WHAT IS REQUIRED
State the number of lines below in which the word "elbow" appears. Nothing else belongs in the answer.

SUPPLIED RECORDS
----------------------------------------
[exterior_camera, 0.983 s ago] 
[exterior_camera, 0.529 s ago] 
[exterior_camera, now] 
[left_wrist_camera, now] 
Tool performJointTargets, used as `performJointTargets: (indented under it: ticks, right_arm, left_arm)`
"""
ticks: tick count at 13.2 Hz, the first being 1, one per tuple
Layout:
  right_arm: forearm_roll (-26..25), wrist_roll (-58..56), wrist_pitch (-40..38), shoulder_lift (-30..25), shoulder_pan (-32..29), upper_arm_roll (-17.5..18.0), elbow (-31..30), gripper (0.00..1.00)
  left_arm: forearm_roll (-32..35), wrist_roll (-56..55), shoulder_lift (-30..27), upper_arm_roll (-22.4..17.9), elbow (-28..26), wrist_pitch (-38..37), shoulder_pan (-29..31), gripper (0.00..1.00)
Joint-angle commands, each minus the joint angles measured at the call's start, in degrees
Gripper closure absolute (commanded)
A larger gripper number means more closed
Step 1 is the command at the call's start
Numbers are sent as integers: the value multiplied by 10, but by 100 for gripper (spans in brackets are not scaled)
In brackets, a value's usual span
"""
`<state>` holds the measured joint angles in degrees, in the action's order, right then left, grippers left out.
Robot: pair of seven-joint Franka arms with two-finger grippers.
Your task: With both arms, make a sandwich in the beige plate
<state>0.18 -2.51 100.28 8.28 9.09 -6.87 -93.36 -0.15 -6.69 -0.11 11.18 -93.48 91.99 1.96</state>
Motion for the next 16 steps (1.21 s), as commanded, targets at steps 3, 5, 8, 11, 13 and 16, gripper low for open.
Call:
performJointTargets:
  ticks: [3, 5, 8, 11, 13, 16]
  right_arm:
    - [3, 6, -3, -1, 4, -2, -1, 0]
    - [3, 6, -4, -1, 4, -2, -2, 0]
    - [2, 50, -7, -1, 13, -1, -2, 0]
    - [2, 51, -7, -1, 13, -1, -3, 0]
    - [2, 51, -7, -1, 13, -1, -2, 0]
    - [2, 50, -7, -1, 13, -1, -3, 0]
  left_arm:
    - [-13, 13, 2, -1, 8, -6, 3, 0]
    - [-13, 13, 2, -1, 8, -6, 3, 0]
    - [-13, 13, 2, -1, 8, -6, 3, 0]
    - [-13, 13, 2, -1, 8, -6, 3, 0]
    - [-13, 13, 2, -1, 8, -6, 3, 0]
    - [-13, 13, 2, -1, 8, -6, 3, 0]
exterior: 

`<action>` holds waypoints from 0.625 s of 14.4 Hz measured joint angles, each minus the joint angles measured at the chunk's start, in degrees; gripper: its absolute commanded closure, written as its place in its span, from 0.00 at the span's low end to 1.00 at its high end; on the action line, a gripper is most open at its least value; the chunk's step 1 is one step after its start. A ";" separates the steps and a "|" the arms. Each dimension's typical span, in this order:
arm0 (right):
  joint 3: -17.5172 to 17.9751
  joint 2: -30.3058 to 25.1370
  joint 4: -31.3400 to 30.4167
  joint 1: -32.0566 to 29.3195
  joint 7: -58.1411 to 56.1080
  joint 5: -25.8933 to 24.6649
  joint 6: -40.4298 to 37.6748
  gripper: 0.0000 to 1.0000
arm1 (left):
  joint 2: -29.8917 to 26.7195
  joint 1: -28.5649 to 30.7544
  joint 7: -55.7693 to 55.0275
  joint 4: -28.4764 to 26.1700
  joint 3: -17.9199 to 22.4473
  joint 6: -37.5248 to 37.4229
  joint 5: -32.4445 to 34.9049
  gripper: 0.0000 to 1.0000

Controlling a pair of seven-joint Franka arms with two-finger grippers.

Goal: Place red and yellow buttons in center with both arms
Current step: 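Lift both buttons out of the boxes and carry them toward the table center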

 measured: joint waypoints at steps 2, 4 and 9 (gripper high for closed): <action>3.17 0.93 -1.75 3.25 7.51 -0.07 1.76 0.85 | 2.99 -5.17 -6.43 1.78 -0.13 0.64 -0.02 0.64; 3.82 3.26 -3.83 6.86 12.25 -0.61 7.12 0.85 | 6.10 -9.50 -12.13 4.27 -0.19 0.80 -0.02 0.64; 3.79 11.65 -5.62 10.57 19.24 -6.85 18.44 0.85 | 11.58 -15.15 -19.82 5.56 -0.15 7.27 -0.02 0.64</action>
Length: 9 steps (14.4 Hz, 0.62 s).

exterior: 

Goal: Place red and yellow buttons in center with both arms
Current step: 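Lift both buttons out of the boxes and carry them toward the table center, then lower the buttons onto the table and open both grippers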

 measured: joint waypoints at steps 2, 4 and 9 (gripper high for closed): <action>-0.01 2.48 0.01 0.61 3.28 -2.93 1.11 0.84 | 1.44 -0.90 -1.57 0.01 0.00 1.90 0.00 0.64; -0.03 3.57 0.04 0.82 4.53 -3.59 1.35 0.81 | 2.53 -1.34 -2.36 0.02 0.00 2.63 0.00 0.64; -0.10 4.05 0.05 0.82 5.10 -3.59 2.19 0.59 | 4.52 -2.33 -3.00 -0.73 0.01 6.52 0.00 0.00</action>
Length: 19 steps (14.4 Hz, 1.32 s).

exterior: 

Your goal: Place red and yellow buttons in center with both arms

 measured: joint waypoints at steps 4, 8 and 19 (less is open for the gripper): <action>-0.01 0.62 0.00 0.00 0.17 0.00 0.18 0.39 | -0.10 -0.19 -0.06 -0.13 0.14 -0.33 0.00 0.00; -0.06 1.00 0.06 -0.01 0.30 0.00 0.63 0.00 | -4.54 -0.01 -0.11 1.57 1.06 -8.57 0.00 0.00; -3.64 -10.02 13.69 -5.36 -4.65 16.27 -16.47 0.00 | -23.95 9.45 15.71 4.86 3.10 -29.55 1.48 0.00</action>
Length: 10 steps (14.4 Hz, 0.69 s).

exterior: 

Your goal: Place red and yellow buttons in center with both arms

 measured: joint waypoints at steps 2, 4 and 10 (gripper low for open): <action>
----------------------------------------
TASK RESPONSE
2